1) Power of Attorney (POA)
A Power of Attorney will give one’s designee the legal authority to do anything which one has authorized him or her to do in one’s stead and on one’s behalf
during one’s lifetime. The moment one passes away, a Power of Attorney loses its effect, and one’s Will and other estate-planning documents will come into effect.
A Power of Attorney can either be
specific, granting limited authority to perform specified acts on one’s behalf, or a Power of Attorney can be
general, granting full and virtually unlimited authority to act on one’s behalf in all of one’s affairs.
Subject to the limitations specified in the document, a Power of Attorney will continue to be effective and to grant the given authority until it is revoked in writing. The document should specify, however, whether the person executing the document wants it to remain legal and in full force in the case of subsequent incompetence. (i.e. if one goes into a coma or becomes otherwise incapable of revoking the Power of Attorney, should the previously granted authority remain in effect, or should it be automatically revoked, null, and void if one becomes incompetent?)
**Be sure that the POA has the appropriate language necessary to handle IRA’s, 401(k) plans, and other retirement plans if that is part of one’s estate.
2)
Living Will (Advance Medical Directive)
A Living Will does NOT distribute one’s estate. That is the purpose of one’s Last Will and Testament.
A Living Will is used to specify in advance one’s wishes and desires with respect to the medical treatment one is or is not to receive in the case of advanced illness or incapacitation.
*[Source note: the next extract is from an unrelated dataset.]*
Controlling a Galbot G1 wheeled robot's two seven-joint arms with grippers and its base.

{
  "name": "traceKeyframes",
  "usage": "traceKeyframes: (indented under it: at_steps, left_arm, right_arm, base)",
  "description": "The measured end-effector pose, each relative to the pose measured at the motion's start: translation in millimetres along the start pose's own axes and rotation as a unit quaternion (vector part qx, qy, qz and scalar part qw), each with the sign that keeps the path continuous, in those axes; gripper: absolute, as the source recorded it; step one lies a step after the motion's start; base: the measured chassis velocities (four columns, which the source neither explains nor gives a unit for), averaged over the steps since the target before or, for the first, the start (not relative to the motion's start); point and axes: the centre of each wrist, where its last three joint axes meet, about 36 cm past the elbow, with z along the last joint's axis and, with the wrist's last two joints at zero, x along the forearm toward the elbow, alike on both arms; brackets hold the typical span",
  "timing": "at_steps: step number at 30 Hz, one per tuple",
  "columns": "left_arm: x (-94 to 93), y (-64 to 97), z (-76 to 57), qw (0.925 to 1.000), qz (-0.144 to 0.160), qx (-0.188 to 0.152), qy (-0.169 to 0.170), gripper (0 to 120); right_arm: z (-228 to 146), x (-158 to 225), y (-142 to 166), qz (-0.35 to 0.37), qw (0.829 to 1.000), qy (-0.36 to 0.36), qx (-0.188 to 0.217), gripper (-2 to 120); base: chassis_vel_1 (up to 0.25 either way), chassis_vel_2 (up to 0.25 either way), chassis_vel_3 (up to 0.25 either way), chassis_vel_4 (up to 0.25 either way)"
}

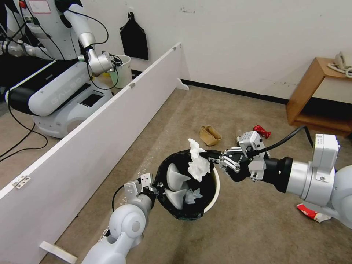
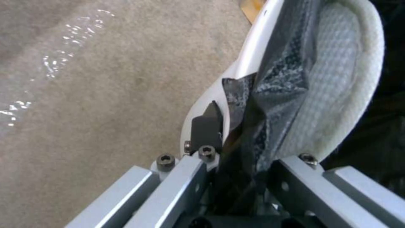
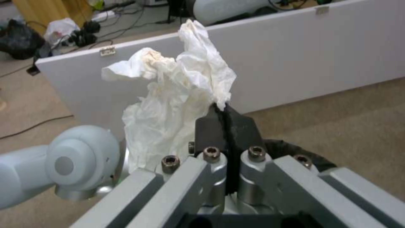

A Living Will should specify which medical procedures one specifically refuses and under what terms. For example, one can absolutely refuse to be put on a ventilator—ever—or one can refuse to be put on a ventilator if and when the attending medical professionals have determined that there is no real and meaningful hope for recovery from a given medical condition.
Finally, a Living Will should designate someone to make medical decisions on one’s behalf in case one becomes incapable at some point of doing so oneself. Make sure that the Living Will gives the designated person authority to access one’s medical records, or their hands may be tied under the HIPAA.
3)
Last Will and Testament
One’s Last Will and Testament establishes the basic framework for the ultimate distribution of one’s estate. There are four basic things that should be covered in one’s Last Will and Testament:
a. the appointment of an executor, or the party responsible for carrying out one’s desires as expressed in the Last Will and Testament
b. the designation of authority and powers that the executor will have
c. the designation of who will inherit your estate and under what limiting terms and conditions, if any, and
d. the designation of how one’s estate will ultimately be transferred to your intended beneficiaries
**Be sure that the Last Will and Testament sufficiently provides for heirs who may still be minors at the time the Will goes into effect**
Provision for minor heirs, incapacitated heirs, and spendthrift heirs will normally require the establishment of a Testamentary Trust (more below).
Make sure that one’s Last Will and Testament includes a mechanism for resolving disputes that may arise (i.e. with regards to the distribution of the personal property or “stuff” that is left for distribution). Typically, one’s executor may have authority to resolve disputes. I’ve even had clients specify that all disputes shall be resolved by a coin toss! It sure saves litigation fees.